Johnson’s film didn’t include Matt’s teenage vigilante crusade against Jack’s killers; the main story resolved that subplot instead. But then with only a 103 minute run time it’s easy to see why things got moved around.
The runtime of the 2015 Netflix series allowed for a larger exploration of Murdock’s past. While it only tangentially referenced Daredevil: The Man Without Fear, the influence of Miller’s story looms large.
This doesn’t only refer to Murdock’s homemade costume, which became one of the most popular elements of the series. The famous hallway fight from S1E2, in which Matt has to brawl with a Russian gang to save a young boy, is clearly in the same vein as his rescue of Mickey in the miniseries.
It’s all about the mood of the comic – and this scene nails it.
Is Daredevil: The Man Without Fear Good For New Readers?
In a word, yes, although that very much depends on your definition of a “new reader”. With a story featuring gang crime, prostitution, drug abuse, child trafficking and an incredible amount of violence, it’s *probably* not suitable for younger readers.
That aside, the miniseries is essential reading for understanding Matt Murdock’s past, his friends and enemies, and his values. It works incredibly well as an introduction to the character. But do bear in mind is that the story is very “street level”. As mentioned, Daredevil doesn’t even appear in costume until the final pages.
Regardless, if you want to read Daredevil then, in my view, there’s no better place to start.

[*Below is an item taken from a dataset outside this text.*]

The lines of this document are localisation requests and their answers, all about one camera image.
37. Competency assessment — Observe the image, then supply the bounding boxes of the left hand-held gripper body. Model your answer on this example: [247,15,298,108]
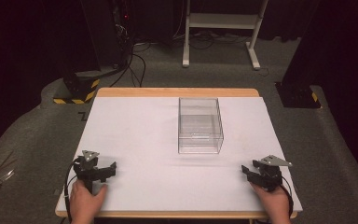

Buy Daredevil: The Man Without Fear
If you’re looking to go all in on the Frank Miller era, then definitely take a look at the Daredevil by Frank Miller Omnibus Companion. An oversized hardcover weighing in at 608 pages, this includes Daredevil: The Man Without Fear alongside classics such as Born Again and Badlands.
What To Read Next
So! Let’s say that you’ve read Daredevil: The Man Without Fear and want to continue into Matt Murdock’s world. What do you read next? Take a look at the recommendations below…
And if you think there’s something obvious missing, drop a comment and let me know!
Told as a series of letters to Karen Page, Daredevil: Yellow runs parallel to the original Stan Lee comics. Created by Jeph Loeb and Tim Sale as part of their colours trilogy (see also Spider-Man: Blue and Hulk: Gray), it’s a story about Matt’s early days as a costumed adventurer.
Much lighter in tone than what you may expect after reading Miller’s work (as well as containing one or two small contradictions), it’s a different take on Daredevil and a fantastic homage to an earlier era of comic book storytelling.
Daredevil: Born Again
Daredevil: Born Again is the seminal Frank Miller Daredevil story. After Karen Page sells Daredevil’s secret identity for a drug fix, the Kingpin takes Matt Murdock’s life apart.
Told over eight issues, many fans regard the story as the best of Frank Miller’s Daredevil work. Which – by definition – also happens to make it one of the best comic book stories of all time…
Daredevil by Bendis and Maleev Ultimate Collection Vol. 1
Brian Michael Bendis’ run on the Daredevil comic drew favourable comparisons to the classic work of Miller and Ann Nocenti. A pulp fiction crime noir take on the character with awesome stylised artwork to match by Alex Maleev, Bendis’ take on Matt Murdock restored the character to must-read status.
Start here and then continue with volumes two and three!
Batman: Year One
If you’re enjoying Miller’s take on the early days of superheroes then put Batman: Year One on your reading pile. This seminal story, illustrated beautifully by David Mazzuccelli, establishes Bruce Wayne’s mission and his earliest encounters with Selina Kyle, Jim Gordon, and the Gotham City underworld.
It’s influenced multiple major Batman stories since, including Batman Begins. Batman: Year One is a bonafide comic book classic.